Miles D. Moore | Alexandria, VA USA | 09/14/2000
(5 out of 5 stars)
"It is a stinging indictment of today's Hollywood that a movie like Dodsworth probably couldn't get made today. In its emotional richness and complexity, it demands an audience that doesn't expect an explosion or a poopoo joke every ten seconds. Walter Huston gives one of the all-time great performances as Sam Dodsworth, a self-made millionaire who goes to Europe searching for his roots. Unfortunately, his neurotic wife Fran (Ruth Chatterton, an unjustly forgotten actress) goes with him searching for something else entirely, and the movie is largely about the suffering her emotional games-playing causes him. Add Mary Astor as an elegant American divorcee, Paul Lukas and David Niven as shady Europeans, and Maria Ouspenskaya as a wise old Austrian baroness, and you have a great cast giving life to a screenplay of uncommon literacy and wisdom. Dodsworth is a movie for people who are willing to pay attention, who don't want everything spelled out in huge letters, and who agree with F. Scott Fitzgerald that action is character."

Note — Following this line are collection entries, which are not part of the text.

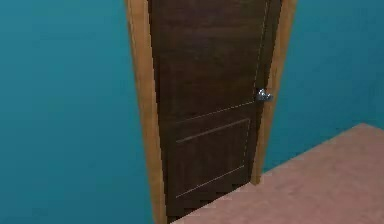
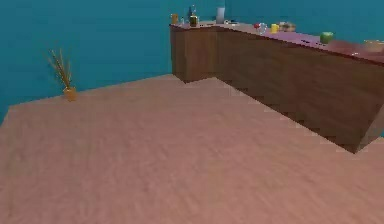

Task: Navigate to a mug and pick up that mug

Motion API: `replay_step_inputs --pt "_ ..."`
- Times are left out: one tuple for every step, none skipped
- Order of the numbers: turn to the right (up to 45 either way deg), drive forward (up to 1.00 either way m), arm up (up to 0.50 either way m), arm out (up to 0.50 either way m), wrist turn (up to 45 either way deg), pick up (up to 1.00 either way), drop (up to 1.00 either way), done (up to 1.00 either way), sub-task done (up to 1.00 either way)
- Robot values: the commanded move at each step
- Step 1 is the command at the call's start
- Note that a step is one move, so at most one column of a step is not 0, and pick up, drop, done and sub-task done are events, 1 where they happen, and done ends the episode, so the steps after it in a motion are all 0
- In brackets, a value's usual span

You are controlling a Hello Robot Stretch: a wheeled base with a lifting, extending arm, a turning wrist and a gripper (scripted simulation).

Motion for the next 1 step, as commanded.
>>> replay_step_inputs --pt "45.0 0.00 0.00 0.00 0.0 0.00 0.00 0.00 0.00"
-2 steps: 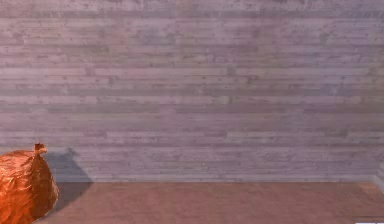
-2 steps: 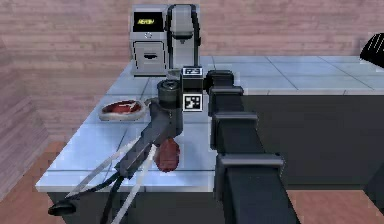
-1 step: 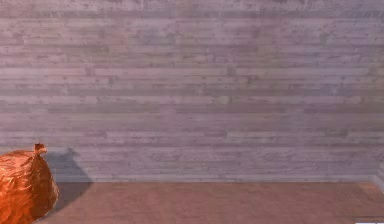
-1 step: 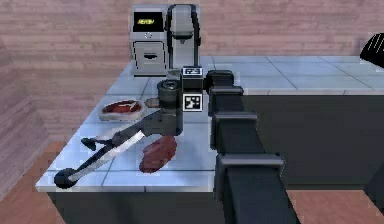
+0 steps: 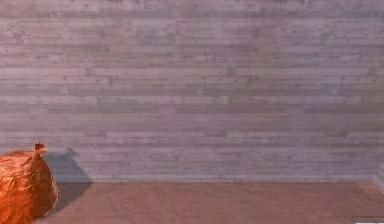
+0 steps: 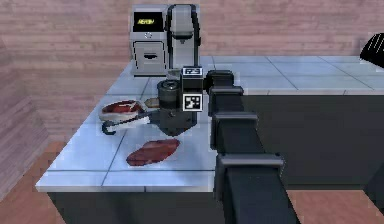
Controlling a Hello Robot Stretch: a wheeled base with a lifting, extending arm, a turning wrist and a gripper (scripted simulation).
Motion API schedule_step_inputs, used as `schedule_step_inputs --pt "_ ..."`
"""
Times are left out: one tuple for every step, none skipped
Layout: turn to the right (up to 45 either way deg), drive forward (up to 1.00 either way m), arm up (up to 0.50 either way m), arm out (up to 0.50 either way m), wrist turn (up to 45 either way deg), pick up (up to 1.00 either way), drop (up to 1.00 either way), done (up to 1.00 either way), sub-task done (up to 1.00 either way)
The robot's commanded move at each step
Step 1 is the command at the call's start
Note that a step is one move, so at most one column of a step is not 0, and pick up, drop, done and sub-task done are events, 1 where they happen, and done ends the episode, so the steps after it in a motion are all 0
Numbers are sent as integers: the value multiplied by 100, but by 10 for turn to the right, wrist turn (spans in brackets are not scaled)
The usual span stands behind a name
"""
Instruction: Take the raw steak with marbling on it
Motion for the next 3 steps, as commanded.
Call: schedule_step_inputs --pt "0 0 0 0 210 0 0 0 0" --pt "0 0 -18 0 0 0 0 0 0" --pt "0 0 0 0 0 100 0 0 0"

Director William Wyler Scores Again
James L. | 07/31/2000
(5 out of 5 stars)
"I was surprised by how honestly and maturely this film dealt with its subject matter of a marriage slowly falling apart. It's not what I expected to see coming from 1930's Hollywood. Walter Huston and Ruth Chatterton star as the Dodsworths, a wealthy American couple who go to Europe after his retirement, and while there, discover how little they have in common with each other, and how quickly they are growing apart. She is a vain woman who wants to regain her youth and live a glamourous life, while he is a practical man who wants meaning to his life. Huston is excellent as the conflicted husband, while Chatterton unsubtly tackles her unlikeable character with some success. Mary Astor is terrific (as always) as the woman that Dodsworth should be with. Dodswoth's pain at his disintegrating marriage and life is honestly portrayed, and the ending is very satisfying. This is a terrific film from start to finish, and audiences today will find it both relevant and accurate."
A GREAT FILM FROM 1936.
scotsladdie | 07/09/2003
(5 out of 5 stars)
"This movie holds a special fascination for me. First off, the little-seen-on-video actress Ruth Chatterton does a superlative job as Fran Dodsworth, the hopelessly vain forty-something wife of a successful American IndustrialistI love the remark Mary Astor makes to Chatterton when Fran states to the younger Edith: "I hope I look as good as you do at your age" - "You're almost certain to, my dear" replies Mary.As Dodsworth himself, Walter Huston is amazing: a brilliantly effective performance, simple, unaffected -- basking in its realism.Mary Astor is wonderful as the true blue widow Edith Cortwright. Astor plays her role with a sincere confidence and her character is a nice contrast to the foolish Fran (Who gets more ridiculously affected and flirtatious as the film progresses)Apart from the great Maria Ouspenskaya - who has one telling scene - David Niven is merely adequate here and the other supporting players (John Payne, Spring Byington, etc.) aren't particularly memorable.But Huston, Chatterton and Astor carry the film aided by William Wyler's superb direction. And that lovely semi-sentimental musical theme heard throughout doesn't exactly mar the film, either.DODSWORTH is an uncommonly adult film for the 193O's (Nineteen thirties Hollywood, anyway!) And it's a joy to relish for those interested in fine vintage performances from three pros doing some of their finest work on screen."